Holy Week

Description

152 pages
ISBN 0-919599-15-X

Publisher

Year

1984

Contributor

Reviewed by P.J. Kemp

P.J. Kemp was a journalist living in Brigham, Quebec.

Review

The Reverend Jason Hallweek and his wife are sent to a Northern Ontario mining area to minister to the Anglican flock there. It isn’t an easy transplant from Toronto to the wilds and chaos of the North. In fact, the Reverend Hallweek almost has an emotional breakdown during Easter Week, as a result of domestic difficulties and parish pressures. But then a mining disaster strikes, during which the Reverend proves his strength, faith, and compassion beyond all doubt.
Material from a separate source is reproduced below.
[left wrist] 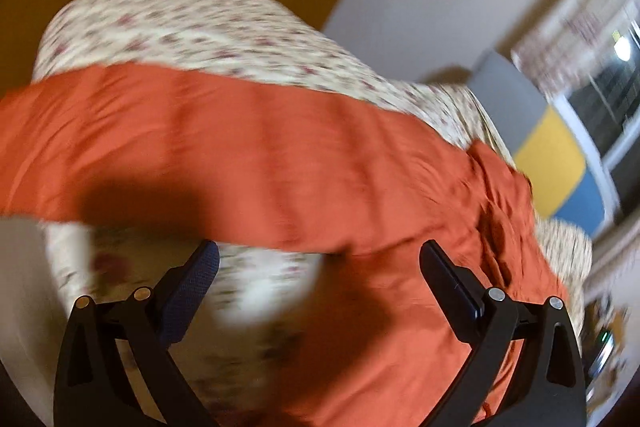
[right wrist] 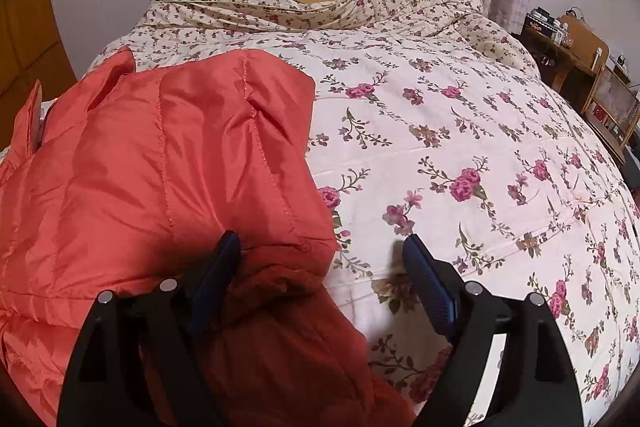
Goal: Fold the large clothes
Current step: 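Reach the left tool to the other sleeve cuff and close on it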
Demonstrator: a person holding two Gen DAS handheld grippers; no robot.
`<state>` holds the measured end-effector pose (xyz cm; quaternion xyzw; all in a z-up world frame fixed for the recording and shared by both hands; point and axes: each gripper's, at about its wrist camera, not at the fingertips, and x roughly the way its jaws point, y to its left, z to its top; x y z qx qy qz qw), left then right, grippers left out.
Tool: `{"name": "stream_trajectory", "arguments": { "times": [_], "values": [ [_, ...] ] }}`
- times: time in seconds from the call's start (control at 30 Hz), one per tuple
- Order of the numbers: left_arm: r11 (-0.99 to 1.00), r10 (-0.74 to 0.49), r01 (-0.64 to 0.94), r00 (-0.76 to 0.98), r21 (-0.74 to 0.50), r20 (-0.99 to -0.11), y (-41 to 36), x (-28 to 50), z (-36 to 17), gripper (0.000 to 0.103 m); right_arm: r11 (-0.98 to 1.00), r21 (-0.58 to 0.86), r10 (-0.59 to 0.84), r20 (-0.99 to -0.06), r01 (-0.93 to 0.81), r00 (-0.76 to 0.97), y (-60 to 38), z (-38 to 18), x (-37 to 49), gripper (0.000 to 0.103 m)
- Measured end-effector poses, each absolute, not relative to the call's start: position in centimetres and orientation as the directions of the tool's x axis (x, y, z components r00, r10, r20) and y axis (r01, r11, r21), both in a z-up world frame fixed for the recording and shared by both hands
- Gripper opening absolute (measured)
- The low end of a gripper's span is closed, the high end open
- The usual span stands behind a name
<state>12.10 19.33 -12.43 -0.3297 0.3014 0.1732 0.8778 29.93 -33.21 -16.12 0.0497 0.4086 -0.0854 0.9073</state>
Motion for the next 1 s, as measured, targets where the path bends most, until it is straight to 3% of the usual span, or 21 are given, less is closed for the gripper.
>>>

But Paul Scott Wilson’s first novel almost fails, ironically because of the inclusion of elements Wilson seems to think are central to the novel. When he lets his characters move through their little adventures and miseries in their own way, Holy Week works. Wilson’s characters and some of the situations are often quite natural and believable. It’s when he throws in great oozing gobs of Freud, psychological soap opera, and painfully strained metaphors that the book comes to embarrassingly awkward halts. Worse, these “time-outs” to preach to the reader about the deep psychological significance of it all comprise at least half the book’s content.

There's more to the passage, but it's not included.